* **BRIEF**
Retype, without any change, the first line of the records and every line after it through the one containing "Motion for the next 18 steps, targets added".

* **INFORMATION**
• • • •
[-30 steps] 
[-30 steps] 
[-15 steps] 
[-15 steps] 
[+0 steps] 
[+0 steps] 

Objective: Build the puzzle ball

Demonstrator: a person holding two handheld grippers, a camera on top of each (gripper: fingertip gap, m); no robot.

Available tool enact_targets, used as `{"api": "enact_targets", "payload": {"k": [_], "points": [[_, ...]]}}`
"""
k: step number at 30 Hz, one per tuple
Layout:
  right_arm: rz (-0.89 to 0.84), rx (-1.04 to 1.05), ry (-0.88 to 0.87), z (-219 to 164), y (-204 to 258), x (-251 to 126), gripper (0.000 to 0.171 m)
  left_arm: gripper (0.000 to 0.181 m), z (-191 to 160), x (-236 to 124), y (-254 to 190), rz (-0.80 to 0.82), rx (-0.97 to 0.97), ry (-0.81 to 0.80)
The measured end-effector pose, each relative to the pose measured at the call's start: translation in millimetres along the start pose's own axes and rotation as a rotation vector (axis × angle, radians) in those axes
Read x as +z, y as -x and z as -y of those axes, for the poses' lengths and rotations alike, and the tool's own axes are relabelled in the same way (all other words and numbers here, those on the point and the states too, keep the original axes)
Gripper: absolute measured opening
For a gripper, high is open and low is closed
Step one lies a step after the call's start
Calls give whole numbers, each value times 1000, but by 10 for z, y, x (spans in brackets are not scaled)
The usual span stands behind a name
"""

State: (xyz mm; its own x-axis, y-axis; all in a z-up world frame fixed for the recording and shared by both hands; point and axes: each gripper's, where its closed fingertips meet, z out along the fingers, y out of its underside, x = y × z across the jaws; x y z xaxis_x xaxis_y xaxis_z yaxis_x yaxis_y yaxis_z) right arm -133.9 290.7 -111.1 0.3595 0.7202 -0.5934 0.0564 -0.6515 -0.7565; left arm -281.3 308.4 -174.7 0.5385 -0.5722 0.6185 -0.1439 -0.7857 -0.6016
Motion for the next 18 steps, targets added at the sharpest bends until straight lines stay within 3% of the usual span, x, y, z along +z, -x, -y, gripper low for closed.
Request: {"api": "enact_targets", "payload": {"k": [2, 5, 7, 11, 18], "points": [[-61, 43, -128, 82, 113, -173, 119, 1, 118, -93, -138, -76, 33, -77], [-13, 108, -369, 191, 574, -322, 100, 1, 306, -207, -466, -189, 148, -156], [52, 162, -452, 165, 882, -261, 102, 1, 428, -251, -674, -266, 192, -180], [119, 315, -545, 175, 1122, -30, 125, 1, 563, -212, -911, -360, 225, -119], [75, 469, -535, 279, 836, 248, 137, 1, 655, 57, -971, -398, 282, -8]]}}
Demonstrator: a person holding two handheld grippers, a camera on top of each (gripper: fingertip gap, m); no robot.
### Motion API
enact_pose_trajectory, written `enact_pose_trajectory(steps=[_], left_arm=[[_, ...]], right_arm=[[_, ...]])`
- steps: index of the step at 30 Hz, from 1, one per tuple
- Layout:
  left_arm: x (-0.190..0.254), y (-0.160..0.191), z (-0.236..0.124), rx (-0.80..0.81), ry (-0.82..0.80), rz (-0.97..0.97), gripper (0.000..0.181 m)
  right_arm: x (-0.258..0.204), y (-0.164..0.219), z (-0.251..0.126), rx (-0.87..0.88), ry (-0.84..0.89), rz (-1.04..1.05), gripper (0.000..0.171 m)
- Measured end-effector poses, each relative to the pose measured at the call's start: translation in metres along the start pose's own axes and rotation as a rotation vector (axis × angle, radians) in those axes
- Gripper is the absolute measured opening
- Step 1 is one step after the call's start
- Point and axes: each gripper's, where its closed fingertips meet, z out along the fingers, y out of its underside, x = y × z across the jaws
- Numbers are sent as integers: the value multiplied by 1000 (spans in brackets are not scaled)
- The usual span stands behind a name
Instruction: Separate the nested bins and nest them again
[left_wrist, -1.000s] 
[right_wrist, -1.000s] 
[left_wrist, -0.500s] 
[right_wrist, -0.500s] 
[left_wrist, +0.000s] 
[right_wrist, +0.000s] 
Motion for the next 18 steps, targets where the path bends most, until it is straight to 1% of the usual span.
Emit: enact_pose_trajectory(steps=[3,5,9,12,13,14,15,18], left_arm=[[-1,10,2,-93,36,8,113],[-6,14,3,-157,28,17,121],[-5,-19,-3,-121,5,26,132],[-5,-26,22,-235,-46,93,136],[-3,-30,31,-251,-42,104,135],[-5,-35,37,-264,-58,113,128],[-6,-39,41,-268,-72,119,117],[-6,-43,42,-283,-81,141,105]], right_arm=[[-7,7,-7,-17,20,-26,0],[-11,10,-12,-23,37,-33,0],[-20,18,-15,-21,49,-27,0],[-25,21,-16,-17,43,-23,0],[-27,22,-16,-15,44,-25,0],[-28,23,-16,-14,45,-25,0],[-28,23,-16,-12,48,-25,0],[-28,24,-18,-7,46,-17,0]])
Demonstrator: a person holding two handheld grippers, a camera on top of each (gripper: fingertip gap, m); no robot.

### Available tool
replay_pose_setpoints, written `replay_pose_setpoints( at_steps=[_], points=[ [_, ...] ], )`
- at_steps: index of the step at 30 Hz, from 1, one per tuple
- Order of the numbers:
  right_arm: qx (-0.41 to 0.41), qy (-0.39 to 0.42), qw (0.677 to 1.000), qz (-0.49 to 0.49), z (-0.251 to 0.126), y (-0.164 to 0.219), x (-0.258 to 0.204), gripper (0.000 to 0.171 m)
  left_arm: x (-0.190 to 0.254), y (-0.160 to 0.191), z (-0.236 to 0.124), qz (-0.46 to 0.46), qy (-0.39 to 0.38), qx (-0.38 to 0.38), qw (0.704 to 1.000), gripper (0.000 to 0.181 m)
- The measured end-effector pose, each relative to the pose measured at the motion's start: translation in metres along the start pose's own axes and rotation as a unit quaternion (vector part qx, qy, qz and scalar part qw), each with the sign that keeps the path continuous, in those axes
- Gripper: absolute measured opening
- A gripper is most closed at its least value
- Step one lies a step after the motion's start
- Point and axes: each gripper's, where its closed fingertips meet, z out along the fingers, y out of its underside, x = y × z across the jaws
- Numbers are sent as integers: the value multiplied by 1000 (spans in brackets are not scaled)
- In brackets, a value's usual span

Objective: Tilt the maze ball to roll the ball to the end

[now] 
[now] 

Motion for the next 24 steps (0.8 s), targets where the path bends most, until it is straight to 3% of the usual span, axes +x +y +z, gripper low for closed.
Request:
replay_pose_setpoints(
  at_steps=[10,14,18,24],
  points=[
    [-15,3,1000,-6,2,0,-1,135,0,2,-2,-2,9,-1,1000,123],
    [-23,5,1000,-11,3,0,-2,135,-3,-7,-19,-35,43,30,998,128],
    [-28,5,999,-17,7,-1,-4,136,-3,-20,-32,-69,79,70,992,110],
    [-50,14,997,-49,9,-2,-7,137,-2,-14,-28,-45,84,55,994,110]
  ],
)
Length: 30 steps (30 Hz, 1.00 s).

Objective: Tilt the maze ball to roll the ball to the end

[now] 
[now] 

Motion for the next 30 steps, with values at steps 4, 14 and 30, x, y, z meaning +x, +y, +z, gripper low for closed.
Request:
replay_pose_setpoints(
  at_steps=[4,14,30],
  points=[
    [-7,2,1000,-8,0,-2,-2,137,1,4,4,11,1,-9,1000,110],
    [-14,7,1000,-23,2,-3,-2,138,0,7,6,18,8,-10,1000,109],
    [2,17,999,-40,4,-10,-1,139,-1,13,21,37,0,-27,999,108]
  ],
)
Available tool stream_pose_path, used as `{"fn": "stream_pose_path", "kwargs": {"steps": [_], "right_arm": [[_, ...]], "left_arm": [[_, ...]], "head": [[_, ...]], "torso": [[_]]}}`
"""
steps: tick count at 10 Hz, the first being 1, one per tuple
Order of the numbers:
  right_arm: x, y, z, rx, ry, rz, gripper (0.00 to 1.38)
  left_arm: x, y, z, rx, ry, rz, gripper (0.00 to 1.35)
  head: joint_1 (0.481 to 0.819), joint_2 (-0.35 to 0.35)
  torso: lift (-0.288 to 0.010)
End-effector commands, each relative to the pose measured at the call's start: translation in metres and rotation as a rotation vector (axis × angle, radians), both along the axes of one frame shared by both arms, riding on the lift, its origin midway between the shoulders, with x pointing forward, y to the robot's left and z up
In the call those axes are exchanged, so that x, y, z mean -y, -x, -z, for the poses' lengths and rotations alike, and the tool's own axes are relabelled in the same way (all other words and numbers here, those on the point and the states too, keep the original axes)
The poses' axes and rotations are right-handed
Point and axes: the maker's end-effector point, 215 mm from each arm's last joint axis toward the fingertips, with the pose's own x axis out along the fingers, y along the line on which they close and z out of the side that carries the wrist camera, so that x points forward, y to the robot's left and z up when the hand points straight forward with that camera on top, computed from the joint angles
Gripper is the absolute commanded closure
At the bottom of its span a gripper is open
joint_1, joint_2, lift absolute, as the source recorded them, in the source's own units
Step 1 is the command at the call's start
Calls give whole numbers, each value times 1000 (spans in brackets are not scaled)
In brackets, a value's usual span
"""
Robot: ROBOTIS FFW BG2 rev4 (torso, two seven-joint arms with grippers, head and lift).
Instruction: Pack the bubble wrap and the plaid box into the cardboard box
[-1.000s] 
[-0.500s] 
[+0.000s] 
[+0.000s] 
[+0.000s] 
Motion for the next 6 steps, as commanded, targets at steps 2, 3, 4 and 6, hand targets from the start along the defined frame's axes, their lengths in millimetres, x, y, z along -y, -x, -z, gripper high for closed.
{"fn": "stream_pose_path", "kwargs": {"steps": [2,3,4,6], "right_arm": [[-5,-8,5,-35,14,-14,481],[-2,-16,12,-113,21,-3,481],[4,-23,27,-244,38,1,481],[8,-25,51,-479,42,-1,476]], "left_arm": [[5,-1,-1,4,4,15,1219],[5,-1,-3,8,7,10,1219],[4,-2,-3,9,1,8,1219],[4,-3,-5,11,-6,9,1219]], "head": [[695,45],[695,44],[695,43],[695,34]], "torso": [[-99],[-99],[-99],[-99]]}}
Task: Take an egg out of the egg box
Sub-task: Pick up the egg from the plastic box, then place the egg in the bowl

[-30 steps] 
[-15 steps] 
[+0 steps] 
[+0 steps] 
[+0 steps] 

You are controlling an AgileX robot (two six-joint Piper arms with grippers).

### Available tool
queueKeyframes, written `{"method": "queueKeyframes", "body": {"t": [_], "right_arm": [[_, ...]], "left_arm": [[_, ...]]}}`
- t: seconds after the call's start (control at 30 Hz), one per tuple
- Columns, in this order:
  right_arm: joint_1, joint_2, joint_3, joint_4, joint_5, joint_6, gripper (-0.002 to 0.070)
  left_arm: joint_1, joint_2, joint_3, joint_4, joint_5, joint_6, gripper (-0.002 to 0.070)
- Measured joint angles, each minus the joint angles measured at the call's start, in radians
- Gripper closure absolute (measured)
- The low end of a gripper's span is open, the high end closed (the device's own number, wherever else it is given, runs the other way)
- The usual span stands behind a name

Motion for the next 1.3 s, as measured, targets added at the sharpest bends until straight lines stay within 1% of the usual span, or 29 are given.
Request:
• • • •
* **EXERCISE SOLUTION**
[-30 steps] 
[-30 steps] 
[-15 steps] 
[-15 steps] 
[+0 steps] 
[+0 steps] 

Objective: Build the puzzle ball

Demonstrator: a person holding two handheld grippers, a camera on top of each (gripper: fingertip gap, m); no robot.

Available tool enact_targets, used as `{"api": "enact_targets", "payload": {"k": [_], "points": [[_, ...]]}}`
"""
k: step number at 30 Hz, one per tuple
Layout:
  right_arm: rz (-0.89 to 0.84), rx (-1.04 to 1.05), ry (-0.88 to 0.87), z (-219 to 164), y (-204 to 258), x (-251 to 126), gripper (0.000 to 0.171 m)
  left_arm: gripper (0.000 to 0.181 m), z (-191 to 160), x (-236 to 124), y (-254 to 190), rz (-0.80 to 0.82), rx (-0.97 to 0.97), ry (-0.81 to 0.80)
The measured end-effector pose, each relative to the pose measured at the call's start: translation in millimetres along the start pose's own axes and rotation as a rotation vector (axis × angle, radians) in those axes
Read x as +z, y as -x and z as -y of those axes, for the poses' lengths and rotations alike, and the tool's own axes are relabelled in the same way (all other words and numbers here, those on the point and the states too, keep the original axes)
Gripper: absolute measured opening
For a gripper, high is open and low is closed
Step one lies a step after the call's start
Calls give whole numbers, each value times 1000, but by 10 for z, y, x (spans in brackets are not scaled)
The usual span stands behind a name
"""

State: (xyz mm; its own x-axis, y-axis; all in a z-up world frame fixed for the recording and shared by both hands; point and axes: each gripper's, where its closed fingertips meet, z out along the fingers, y out of its underside, x = y × z across the jaws; x y z xaxis_x xaxis_y xaxis_z yaxis_x yaxis_y yaxis_z) right arm -133.9 290.7 -111.1 0.3595 0.7202 -0.5934 0.0564 -0.6515 -0.7565; left arm -281.3 308.4 -174.7 0.5385 -0.5722 0.6185 -0.1439 -0.7857 -0.6016
Motion for the next 18 steps, targets added at the sharpest bends until straight lines stay within 3% of the usual span, x, y, z along +z, -x, -y, gripper low for closed.

Nothing further remains in the output.